◆ Work request ◆
After finding the line containing "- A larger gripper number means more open" below, please output that line and each following one through the line containing "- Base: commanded", exactly as written.

[Entries taken from a collection]
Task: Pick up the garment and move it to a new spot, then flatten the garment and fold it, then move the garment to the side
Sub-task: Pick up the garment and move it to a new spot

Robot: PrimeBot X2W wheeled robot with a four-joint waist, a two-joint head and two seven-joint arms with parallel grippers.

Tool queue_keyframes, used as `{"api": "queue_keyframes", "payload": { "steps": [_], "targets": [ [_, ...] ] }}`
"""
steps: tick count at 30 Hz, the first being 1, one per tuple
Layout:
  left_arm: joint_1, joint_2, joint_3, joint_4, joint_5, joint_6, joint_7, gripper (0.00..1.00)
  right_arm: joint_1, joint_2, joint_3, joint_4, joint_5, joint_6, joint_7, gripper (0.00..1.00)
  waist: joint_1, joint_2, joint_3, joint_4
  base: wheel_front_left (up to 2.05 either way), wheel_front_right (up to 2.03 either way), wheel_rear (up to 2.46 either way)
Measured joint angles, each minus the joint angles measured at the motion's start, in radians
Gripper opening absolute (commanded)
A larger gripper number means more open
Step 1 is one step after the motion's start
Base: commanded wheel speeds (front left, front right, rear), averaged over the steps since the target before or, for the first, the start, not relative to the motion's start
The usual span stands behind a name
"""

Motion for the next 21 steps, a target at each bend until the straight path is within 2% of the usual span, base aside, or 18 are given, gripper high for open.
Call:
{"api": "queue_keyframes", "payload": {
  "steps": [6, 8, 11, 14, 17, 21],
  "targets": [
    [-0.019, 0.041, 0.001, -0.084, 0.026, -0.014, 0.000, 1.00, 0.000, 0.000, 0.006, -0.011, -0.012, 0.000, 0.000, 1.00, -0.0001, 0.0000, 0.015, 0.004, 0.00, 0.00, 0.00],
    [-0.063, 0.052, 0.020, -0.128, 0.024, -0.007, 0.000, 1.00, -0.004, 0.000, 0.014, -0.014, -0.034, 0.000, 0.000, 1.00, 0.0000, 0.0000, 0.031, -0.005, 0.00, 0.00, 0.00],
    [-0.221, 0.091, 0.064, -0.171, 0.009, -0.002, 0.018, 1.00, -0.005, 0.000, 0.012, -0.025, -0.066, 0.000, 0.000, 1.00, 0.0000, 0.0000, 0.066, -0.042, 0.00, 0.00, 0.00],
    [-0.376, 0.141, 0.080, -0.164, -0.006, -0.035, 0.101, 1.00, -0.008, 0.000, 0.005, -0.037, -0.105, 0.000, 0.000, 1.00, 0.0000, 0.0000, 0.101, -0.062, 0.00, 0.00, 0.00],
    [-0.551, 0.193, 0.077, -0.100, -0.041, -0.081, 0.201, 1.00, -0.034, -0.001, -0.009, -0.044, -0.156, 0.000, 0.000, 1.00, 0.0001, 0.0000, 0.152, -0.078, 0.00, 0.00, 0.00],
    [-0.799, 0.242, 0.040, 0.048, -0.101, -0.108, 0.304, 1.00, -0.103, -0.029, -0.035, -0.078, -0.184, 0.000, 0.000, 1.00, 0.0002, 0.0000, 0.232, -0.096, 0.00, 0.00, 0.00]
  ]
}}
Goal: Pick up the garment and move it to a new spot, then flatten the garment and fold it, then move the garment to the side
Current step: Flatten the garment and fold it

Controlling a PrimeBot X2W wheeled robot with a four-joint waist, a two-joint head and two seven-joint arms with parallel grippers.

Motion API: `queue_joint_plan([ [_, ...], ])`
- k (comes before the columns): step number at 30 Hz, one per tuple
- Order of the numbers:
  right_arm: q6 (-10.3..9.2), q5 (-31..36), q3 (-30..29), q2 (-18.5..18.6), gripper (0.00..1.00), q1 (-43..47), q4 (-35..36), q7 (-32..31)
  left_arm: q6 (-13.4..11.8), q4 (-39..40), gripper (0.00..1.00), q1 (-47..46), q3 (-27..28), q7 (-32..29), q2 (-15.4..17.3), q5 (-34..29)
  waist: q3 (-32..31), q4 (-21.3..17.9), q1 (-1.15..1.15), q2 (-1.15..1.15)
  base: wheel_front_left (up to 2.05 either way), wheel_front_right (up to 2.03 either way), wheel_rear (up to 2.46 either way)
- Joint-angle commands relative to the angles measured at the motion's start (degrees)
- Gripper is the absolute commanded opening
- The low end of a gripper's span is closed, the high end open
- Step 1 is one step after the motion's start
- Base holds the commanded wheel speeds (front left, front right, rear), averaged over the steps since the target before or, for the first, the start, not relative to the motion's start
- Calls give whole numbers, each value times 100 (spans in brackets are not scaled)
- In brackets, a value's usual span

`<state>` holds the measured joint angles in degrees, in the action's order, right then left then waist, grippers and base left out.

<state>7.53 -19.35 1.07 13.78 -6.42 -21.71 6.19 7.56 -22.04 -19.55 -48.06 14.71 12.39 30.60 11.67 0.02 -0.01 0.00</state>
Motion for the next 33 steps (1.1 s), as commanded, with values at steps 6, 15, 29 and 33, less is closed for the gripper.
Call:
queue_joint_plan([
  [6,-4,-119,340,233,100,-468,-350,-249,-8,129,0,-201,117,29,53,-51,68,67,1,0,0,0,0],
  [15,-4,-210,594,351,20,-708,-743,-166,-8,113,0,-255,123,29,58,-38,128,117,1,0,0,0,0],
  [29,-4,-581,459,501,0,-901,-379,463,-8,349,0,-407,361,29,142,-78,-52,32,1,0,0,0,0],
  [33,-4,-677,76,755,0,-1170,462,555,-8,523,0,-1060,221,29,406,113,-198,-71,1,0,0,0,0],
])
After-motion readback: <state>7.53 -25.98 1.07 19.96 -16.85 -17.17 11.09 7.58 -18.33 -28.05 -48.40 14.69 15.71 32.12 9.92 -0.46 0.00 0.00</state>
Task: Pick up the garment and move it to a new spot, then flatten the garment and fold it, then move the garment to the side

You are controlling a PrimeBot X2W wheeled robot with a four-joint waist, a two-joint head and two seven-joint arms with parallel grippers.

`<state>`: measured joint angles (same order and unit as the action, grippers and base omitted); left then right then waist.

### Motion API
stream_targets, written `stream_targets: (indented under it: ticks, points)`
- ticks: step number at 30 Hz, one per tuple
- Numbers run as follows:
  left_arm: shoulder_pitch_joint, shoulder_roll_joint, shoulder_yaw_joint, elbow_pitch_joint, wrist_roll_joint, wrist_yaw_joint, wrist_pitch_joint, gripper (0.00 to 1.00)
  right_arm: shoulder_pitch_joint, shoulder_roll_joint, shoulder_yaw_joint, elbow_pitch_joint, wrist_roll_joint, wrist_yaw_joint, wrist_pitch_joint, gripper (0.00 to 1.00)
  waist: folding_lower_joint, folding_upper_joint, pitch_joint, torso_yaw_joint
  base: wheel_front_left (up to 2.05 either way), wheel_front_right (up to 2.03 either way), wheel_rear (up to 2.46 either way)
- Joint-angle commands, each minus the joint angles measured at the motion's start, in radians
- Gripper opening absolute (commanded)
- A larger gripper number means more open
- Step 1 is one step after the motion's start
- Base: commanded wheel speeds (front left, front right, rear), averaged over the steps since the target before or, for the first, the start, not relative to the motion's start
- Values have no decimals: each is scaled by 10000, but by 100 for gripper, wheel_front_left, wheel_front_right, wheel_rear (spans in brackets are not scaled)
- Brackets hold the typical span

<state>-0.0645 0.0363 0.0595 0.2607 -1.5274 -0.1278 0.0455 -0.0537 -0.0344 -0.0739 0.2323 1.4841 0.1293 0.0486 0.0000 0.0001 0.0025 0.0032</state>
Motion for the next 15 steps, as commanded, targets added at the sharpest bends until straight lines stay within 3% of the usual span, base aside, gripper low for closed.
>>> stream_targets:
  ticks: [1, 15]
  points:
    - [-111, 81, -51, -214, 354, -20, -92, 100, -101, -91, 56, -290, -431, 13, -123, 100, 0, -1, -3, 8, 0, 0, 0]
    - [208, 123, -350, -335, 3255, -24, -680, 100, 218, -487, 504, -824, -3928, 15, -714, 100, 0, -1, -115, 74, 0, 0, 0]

◆ Solution below ◆
- A larger gripper number means more open
- Step 1 is one step after the motion's start
- Base: commanded wheel speeds (front left, front right, rear), averaged over the steps since the target before or, for the first, the start, not relative to the motion's start

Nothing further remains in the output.